Dataset excerpt Start Marker

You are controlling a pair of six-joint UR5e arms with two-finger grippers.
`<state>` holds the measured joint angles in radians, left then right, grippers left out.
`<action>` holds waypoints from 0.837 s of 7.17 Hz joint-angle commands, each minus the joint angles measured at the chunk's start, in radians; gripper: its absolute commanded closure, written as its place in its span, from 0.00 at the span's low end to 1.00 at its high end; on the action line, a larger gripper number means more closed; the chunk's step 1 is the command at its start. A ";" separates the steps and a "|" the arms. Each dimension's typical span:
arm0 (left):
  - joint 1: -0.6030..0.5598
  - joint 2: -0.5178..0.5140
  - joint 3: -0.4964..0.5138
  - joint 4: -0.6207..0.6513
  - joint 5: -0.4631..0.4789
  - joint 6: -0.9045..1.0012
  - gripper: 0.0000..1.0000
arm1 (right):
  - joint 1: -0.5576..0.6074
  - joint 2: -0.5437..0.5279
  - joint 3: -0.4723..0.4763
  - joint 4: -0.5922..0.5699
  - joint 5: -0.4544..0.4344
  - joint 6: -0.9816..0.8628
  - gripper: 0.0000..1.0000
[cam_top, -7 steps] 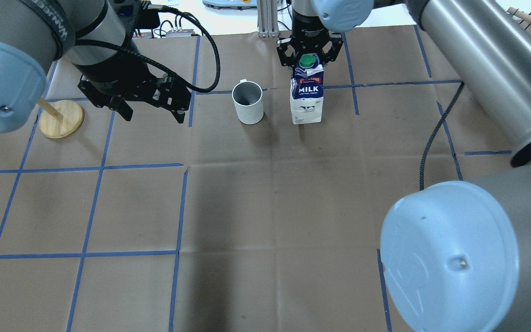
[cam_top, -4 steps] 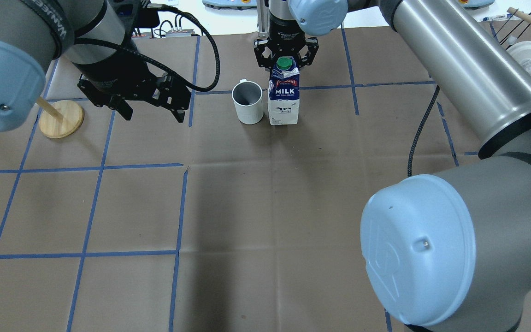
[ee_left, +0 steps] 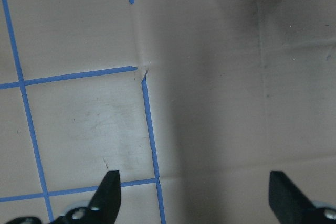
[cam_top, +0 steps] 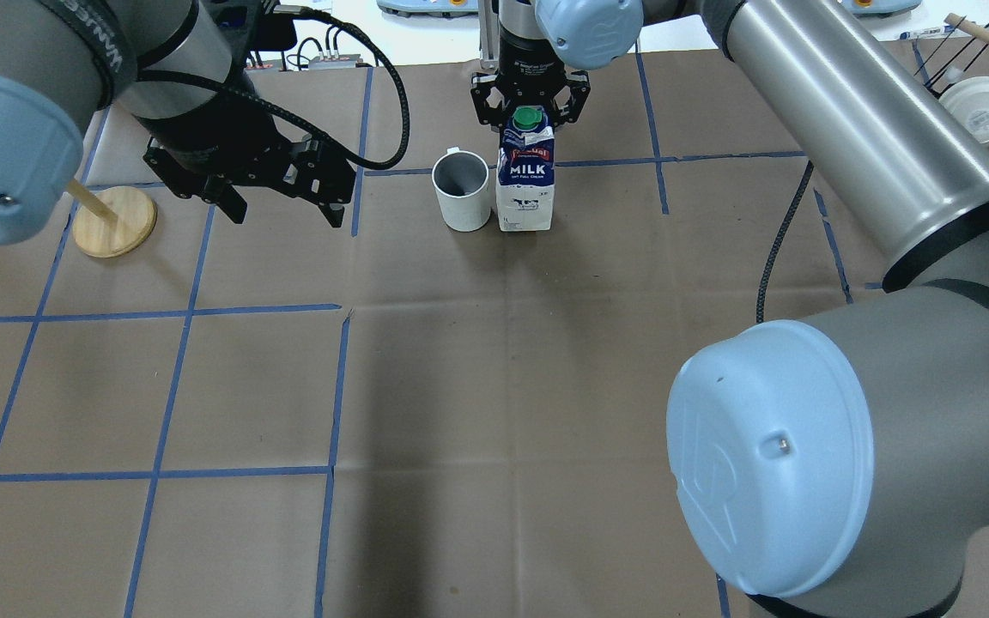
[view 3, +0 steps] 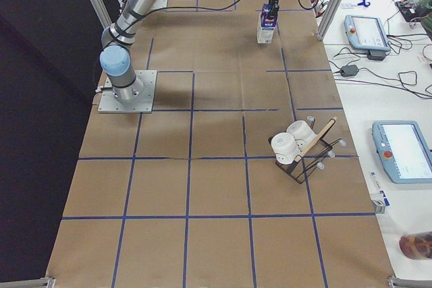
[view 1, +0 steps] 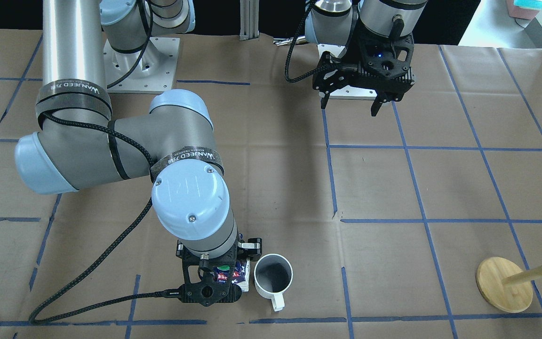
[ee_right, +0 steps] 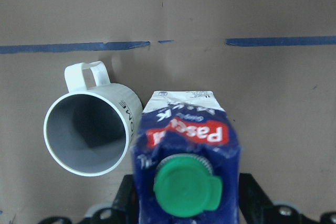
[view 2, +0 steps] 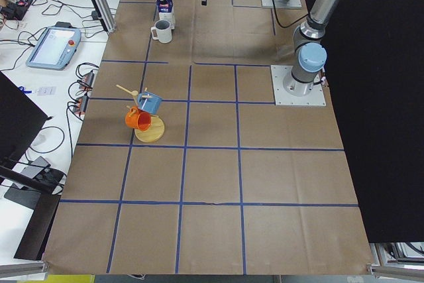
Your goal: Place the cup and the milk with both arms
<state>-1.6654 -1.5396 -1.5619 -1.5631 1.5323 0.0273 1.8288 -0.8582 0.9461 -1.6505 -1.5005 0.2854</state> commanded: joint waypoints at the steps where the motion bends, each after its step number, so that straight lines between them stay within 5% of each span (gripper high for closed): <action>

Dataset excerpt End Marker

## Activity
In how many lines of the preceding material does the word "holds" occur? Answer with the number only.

## Task answer
2